Why is Improving WordPress Website Security necessary?
A website is home to many important data and content. We firmly suggest you to always follow WordPress Development Coding standards to secure your website as well as improvise its performance.
With the advancing technology, there comes a need for a WordPress Development Service Provider to cope up with the challenging world. This becomes difficult when a hacker tries to disturb your IT infrastructure while breaking security barriers.
Any website holds visitors’ personal information like IP address or Google account credentials. This raises a necessity to save them from being hacked and leaked publicly. Hacking directly affects WordPress website performance.
Changes you will see if your site is hacked
- Your files can auspiciously be submitted to PHP backdoors.
- You will get a warning from your web host stating that your website contains malware.
- You will get to see unknown pop-ups not created by your developers.
- Your live files can be changed or modified.
- Malware codes can be added to your coding database.
- Your website can lead to many other defective websites.
- Other restricted users can access your admin directory.
- Your website can become a box of spamming pictures or posts.
- Google may restrict your visitors from using your site with a warning of an unprotected website.
Securing your data is not a secondary task.

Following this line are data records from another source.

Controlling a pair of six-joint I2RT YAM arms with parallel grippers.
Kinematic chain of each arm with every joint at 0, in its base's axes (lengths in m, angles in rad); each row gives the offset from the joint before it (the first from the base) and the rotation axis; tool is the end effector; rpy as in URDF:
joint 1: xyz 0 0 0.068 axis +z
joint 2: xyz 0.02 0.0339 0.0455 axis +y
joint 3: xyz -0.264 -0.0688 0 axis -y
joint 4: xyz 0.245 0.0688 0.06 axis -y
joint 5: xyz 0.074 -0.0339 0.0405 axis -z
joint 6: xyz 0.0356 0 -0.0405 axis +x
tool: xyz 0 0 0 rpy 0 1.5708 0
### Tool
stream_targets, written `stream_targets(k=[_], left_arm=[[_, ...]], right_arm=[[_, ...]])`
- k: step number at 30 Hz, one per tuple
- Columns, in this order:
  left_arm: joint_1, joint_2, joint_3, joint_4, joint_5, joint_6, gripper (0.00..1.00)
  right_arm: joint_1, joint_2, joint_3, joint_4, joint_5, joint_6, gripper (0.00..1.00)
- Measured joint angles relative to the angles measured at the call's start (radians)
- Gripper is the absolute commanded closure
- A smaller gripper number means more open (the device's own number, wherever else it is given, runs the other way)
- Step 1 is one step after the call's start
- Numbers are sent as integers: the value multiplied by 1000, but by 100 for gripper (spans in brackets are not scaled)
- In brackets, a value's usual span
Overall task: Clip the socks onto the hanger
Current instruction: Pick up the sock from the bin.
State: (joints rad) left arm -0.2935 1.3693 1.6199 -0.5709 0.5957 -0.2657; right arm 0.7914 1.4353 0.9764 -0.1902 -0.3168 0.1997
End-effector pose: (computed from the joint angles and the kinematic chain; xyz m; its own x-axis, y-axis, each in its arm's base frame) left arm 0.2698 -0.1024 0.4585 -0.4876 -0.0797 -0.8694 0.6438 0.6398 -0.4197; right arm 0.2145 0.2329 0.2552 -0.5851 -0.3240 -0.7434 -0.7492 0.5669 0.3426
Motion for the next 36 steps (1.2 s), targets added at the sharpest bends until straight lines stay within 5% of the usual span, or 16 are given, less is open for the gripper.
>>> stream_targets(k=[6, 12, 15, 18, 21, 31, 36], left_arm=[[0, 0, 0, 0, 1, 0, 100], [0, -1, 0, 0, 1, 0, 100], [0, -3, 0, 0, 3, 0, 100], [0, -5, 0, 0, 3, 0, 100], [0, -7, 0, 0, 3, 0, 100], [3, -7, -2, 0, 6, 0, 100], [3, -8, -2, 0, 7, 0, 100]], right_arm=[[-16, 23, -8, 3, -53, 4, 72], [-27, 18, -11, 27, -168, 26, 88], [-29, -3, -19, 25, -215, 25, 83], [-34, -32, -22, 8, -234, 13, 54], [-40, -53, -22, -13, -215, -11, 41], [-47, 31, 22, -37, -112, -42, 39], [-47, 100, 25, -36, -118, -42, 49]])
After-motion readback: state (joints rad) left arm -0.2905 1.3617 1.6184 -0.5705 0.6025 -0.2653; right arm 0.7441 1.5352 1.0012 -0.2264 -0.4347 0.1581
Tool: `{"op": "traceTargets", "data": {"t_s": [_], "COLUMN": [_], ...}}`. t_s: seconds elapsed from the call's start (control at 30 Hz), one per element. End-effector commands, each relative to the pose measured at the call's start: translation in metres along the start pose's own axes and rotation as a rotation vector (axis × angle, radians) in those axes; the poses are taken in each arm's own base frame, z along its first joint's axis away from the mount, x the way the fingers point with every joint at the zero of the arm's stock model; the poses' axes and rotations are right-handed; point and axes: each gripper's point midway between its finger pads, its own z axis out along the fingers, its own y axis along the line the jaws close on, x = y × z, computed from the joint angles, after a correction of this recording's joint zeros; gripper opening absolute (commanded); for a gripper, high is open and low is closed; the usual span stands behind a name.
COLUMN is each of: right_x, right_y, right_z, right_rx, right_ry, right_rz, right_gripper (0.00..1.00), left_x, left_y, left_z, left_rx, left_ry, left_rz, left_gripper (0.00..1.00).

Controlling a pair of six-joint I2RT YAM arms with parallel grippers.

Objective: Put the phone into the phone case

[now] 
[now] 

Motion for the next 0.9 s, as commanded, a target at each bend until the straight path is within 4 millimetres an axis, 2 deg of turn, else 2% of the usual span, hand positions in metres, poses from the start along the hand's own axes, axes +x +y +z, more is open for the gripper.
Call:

Move on to the various causes and fix them before any threat to prevent your WordPress website from hacking.
18 Causes and Fixes behind your hacked WordPress Website
1. Unsecure Web Hosting
It highly matters on your web hosting. Hackers have an easy way to attack through your unsecured web hosting platforms. Sometimes, the hosting provider assigns a single host to multiple websites, which increases the risk of ransomware attacks. So, Considering right hosting for WordPress site can help you stay safe from malicious attacks.
A secured web hosting will provide security protection to make sure your website holds a protected content.
To secure your web hosting and increase your WordPress website performance, apply measures such as install firewall protection or use FTP to protect your server and handle any security breach.
Your webhost can even provide you with the cloudflare CDN which is more recommended than the hosts who do not have CDN facilities. This can cause you a minimal charge in exchange for their services.
However, fact-check that the best hosting provider will always be a little costly. For us, WPEngine has been best hosting provider. The assumption that your site doesn’t need security as it is not fully developed or is for a small-scale business, you are significantly missing an important part. Thus, other than WPengine and WordPress VIP can act as your powerful web host.
2. Weak Password Strength
Passwords are the roots behind a great cause. Weak passwords work just as a simple task for a dedicated hacker. Any hacker can easily break passwords that are monotonous, using familiar characters, or are not case sensitive.
The example of common weak passwords can be WordPress, admin, house, etc. Your admin directory will need a password and a username. Every time you try to login into your directory, a ‘guessed login’ appears, using which a hacker can easily crack the code.
The most strong password contains 12 characters: a mixture of various letters, symbols, and special characters forming a non-dictionary word. For example, Weak passwords can be modified as W@rdpress123 or @dm!n2343 such that it contains capital fonts, numerical, and at least one special character.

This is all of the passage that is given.